When the user translates a new unit, we store both types of similarity, but use S = max(similarity, mt_similarity) for any further calculations.

There are two major translators’ activities: 1) translation and 2) reviewing. We agree on that raw translation is 5/7 of the price, whereas reviewing is 2/7 (in terms of labor and in terms of money).

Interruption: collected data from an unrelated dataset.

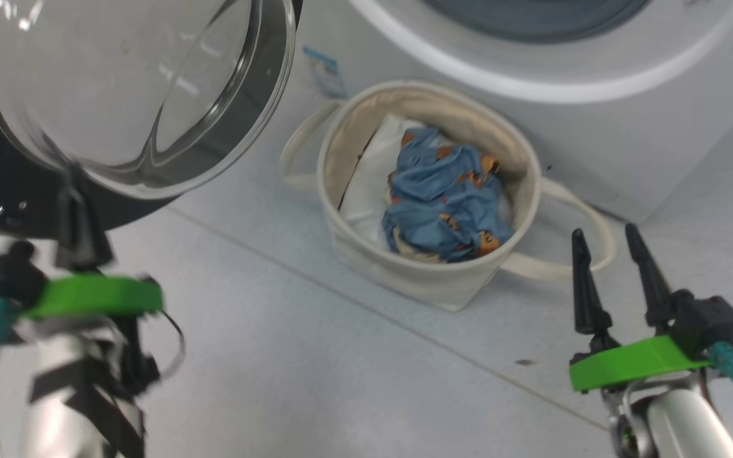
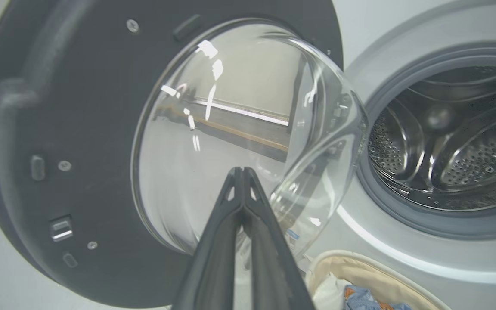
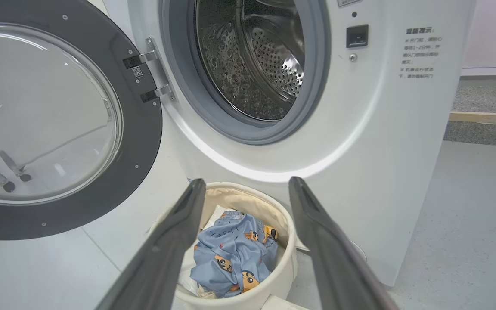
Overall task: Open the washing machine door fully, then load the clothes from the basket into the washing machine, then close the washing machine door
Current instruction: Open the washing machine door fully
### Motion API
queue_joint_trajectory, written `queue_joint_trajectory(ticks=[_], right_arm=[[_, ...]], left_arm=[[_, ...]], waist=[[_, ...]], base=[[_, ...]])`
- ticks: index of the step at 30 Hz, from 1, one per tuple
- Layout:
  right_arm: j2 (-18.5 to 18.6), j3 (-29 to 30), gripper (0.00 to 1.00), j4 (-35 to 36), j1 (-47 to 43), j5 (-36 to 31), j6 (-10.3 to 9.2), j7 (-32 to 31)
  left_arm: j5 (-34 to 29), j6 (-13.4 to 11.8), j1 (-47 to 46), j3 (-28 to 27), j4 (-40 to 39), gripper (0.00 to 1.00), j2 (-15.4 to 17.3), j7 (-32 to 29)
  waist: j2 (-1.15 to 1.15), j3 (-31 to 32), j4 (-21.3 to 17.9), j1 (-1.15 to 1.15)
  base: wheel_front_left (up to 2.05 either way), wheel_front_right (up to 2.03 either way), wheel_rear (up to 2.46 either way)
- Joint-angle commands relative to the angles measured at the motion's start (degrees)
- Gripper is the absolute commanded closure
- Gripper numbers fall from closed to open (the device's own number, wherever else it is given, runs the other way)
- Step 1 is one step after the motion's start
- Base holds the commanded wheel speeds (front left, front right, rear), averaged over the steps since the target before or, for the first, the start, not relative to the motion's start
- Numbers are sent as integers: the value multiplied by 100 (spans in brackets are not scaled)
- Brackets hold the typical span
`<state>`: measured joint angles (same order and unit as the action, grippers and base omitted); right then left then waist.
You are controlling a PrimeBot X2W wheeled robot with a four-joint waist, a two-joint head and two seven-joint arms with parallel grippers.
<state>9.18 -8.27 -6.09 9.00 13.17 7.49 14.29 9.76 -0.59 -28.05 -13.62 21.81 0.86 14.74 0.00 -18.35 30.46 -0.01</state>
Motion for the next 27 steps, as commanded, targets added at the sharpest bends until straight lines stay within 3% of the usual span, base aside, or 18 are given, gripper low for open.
queue_joint_trajectory(ticks=[1, 8, 14, 24, 25, 26, 27], right_arm=[[-181, -90, 0, 190, -134, -31, 0, 71], [-599, 189, 0, 315, -375, 140, 0, 71], [-627, 176, 0, 299, -644, 597, 0, 71], [-629, 159, 0, 255, -799, 577, 0, 71], [-629, 160, 0, 246, -804, 552, 0, 71], [-629, 164, 0, 233, -808, 530, 0, 71], [-629, 164, 0, 218, -810, 518, 0, 71]], left_arm=[[78, -55, 245, 92, -267, 100, 204, 26], [399, -179, 1313, 993, -615, 100, 203, 26], [626, -128, 1950, 1254, -619, 100, 202, 26], [554, 111, 2480, 1380, -914, 100, 202, 26], [549, 115, 2516, 1402, -927, 96, 202, 26], [592, 103, 2540, 1411, -950, 30, 202, 26], [642, 96, 2559, 1422, -980, 16, 202, 26]], waist=[[0, 532, -338, 1], [0, 1373, -1254, 1], [0, 1790, -1921, 1], [0, 1874, -2632, 1], [0, 1864, -2681, 1], [0, 1855, -2723, 1], [0, 1845, -2764, 1]], base=[[0, 0, 0], [0, 0, 0], [0, 0, 0], [0, 0, 0], [0, 0, 0], [0, 0, 0], [0, 0, 0]])
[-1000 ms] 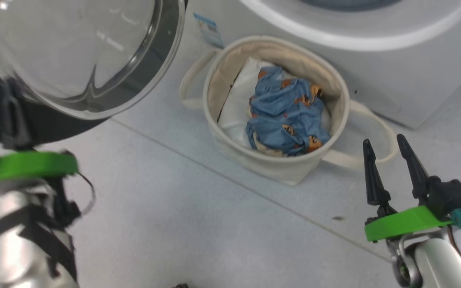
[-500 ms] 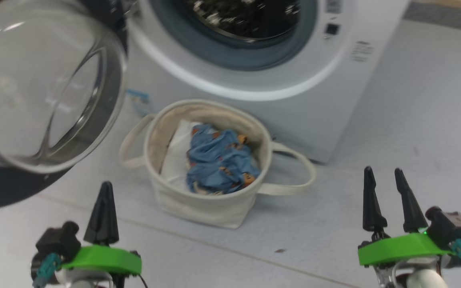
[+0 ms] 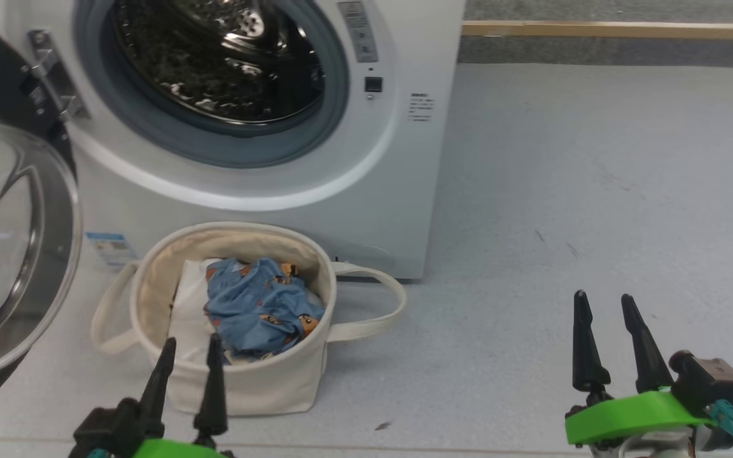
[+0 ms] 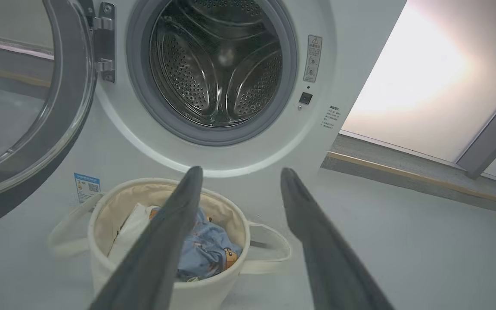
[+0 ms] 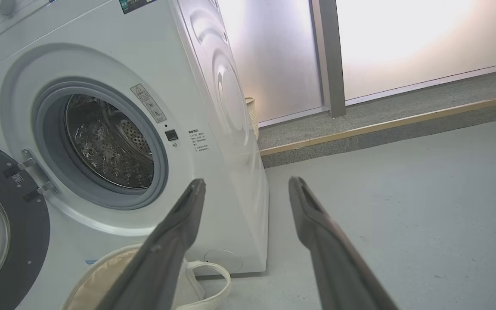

Fuzzy (‘Needs Work’) feature changes

We don’t want regular approved translators (the ones that have Submit rights) to submit any fuzzy strings. Only administrators will see the [_] Needs work flag and be able to set it (or this flag can be set by the system itself, e.g. when units are synced from .po). Reasoning: we don’t want translators to put unfinished translations, since these might go into production. Instead, they should be able to suggest translations (and later accept/reject those or use as a source for further edits).

Use cases

Common variables / formula parts:

  • NS → number of source words
  • NT → number of the words in the new (replacement) translation
  • S → calculated similarity between [previous translations for the current user, previously existed translation, suggestions, similar translations] and the translation being submitted (current text in the editor)
  • editCost → NS * 5/7
  • reviewCost` → NS * 2/7
  • analyzeCost → NS * 0.1
  • rawTranslationCost → editCost * (1-S)
  • suggestionAdvanceCoefficient = 0.2

1. Approved translator submits a new translation

Score += rawTranslationCost + reviewCost

Registered score log events (see below for explanation):

  • TA

2. Approved translator reviews the translation (removes the fuzzy flag) and optionally edits it

Score += rawTranslationCost + reviewCost
Original reviewer’s Score -= reviewCost // penalty

The “Original reviewer” is the person who reviewed the previous translation, which is either the reviewer or the translator (if the reviewer is not defined for the unit).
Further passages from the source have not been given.